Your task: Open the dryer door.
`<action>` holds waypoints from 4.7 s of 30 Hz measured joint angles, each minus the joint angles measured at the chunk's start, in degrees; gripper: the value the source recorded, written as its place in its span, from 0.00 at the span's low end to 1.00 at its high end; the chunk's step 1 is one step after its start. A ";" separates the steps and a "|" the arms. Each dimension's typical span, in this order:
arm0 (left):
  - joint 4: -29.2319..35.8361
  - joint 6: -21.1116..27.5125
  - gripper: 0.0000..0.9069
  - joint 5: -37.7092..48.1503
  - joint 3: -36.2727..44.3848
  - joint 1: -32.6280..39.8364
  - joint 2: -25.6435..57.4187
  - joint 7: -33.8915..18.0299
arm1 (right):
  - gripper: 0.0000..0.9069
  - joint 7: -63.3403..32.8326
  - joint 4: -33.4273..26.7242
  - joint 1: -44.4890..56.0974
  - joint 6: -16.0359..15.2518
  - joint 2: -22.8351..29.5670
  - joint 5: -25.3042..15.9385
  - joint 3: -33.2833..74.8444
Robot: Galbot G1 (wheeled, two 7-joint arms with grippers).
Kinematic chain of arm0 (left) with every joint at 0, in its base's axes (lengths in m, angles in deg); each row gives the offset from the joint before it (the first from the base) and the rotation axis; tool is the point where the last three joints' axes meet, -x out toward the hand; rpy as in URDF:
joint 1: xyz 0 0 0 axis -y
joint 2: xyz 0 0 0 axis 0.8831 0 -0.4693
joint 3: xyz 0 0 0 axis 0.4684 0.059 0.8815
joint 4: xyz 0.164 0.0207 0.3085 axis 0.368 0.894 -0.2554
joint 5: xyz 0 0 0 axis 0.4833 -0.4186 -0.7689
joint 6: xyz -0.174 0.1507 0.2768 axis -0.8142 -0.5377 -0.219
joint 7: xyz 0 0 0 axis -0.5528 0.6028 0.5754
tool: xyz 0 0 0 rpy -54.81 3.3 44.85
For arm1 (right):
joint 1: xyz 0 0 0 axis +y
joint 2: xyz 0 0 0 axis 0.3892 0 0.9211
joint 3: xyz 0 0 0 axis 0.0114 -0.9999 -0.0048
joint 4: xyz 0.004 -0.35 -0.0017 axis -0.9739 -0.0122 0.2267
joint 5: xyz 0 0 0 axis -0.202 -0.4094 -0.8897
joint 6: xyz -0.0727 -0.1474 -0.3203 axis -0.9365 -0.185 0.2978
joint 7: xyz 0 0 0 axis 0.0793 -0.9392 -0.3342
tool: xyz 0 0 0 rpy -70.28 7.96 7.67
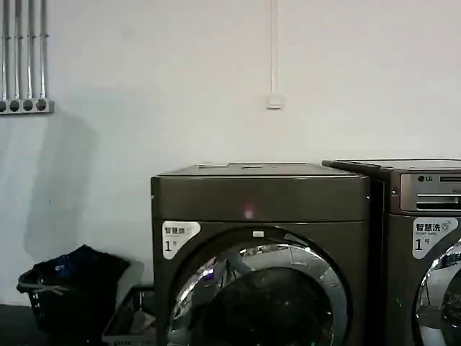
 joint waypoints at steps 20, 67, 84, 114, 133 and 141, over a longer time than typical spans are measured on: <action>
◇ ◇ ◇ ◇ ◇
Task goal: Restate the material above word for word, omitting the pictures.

Task solution:
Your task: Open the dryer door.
`<action>` holds waypoints from 4.7 s of 30 Hz measured joint angles, each minus the joint angles measured at the chunk's start, in degrees; gripper: the value the source recorded, written as its place in its span, from 0.00 at the span's low end to 1.00 at its high end; the chunk's step 1 is one step after its start. A ";" separates the steps and a "|" the arms. Each dimension's typical span, in this order:
arm0 (left):
  - joint 4: -29.2319..35.8361
  - joint 6: -21.1116..27.5125
  - gripper: 0.0000..0.9069
  - joint 5: -37.7092..48.1503
  - joint 3: -36.2727..44.3848
  - joint 1: -32.6280..39.8364
  - joint 2: -25.6435..57.4187
  - joint 7: -33.8915..18.0299
arm1 (right):
  - gripper: 0.0000..0.9069
  - joint 7: -63.3403..32.8326
  - joint 4: -33.4273..26.7242
  - joint 1: -44.4890..56.0974
  - joint 6: -16.0359..15.2518
  - joint 2: -22.8351..29.5670
  - joint 5: -25.3042..15.9385
  - joint 3: -33.2833..74.8444
Robot: Galbot G1 (wheeled, two 7-joint arms with grippers).
Kinematic chain of arm0 (left) with every joint at 0, in its base's axes (lengths in m, angles in deg); each row gives the offset from the joint before it (the first from the base) and the rotation axis; tool is the point where the last three joints' axes meet, -x out toward the hand; rpy as in URDF:
joint 1: xyz 0 0 0 axis -y
joint 2: xyz 0 0 0 axis 0.8831 0 -0.4693
joint 3: xyz 0 0 0 axis 0.4684 0.059 0.8815
joint 4: xyz 0.164 0.0207 0.3085 axis 0.368 0.894 -0.2554
joint 5: xyz 0 0 0 axis 0.4833 -0.4186 -0.7689
joint 6: xyz -0.174 0.1507 0.2768 axis -0.8142 -0.5377 -0.219
joint 7: xyz 0 0 0 axis -0.5528 0.6028 0.5754
tool: xyz 0 0 0 rpy -54.81 3.3 44.85
For arm1 (right):
joint 1: xyz 0 0 0 axis +y
joint 2: xyz 0 0 0 axis 0.3892 0 0.9211
joint 3: xyz 0 0 0 axis 0.0114 -0.9999 -0.0048
joint 4: xyz 0.004 -0.35 -0.0017 axis -0.9739 -0.0122 0.2267
joint 5: xyz 0 0 0 axis -0.202 -0.4094 -0.8897
joint 6: xyz -0.0727 -0.1474 -0.3203 axis -0.9365 -0.185 0.2978
joint 7: xyz 0 0 0 axis 0.0793 -0.9392 -0.3342
tool: xyz 0 0 0 rpy -70.28 7.96 7.67
 joint waypoints at steps 20, 67, 84, 114, 133 and 141, over a longer time than typical spans are measured on: <action>

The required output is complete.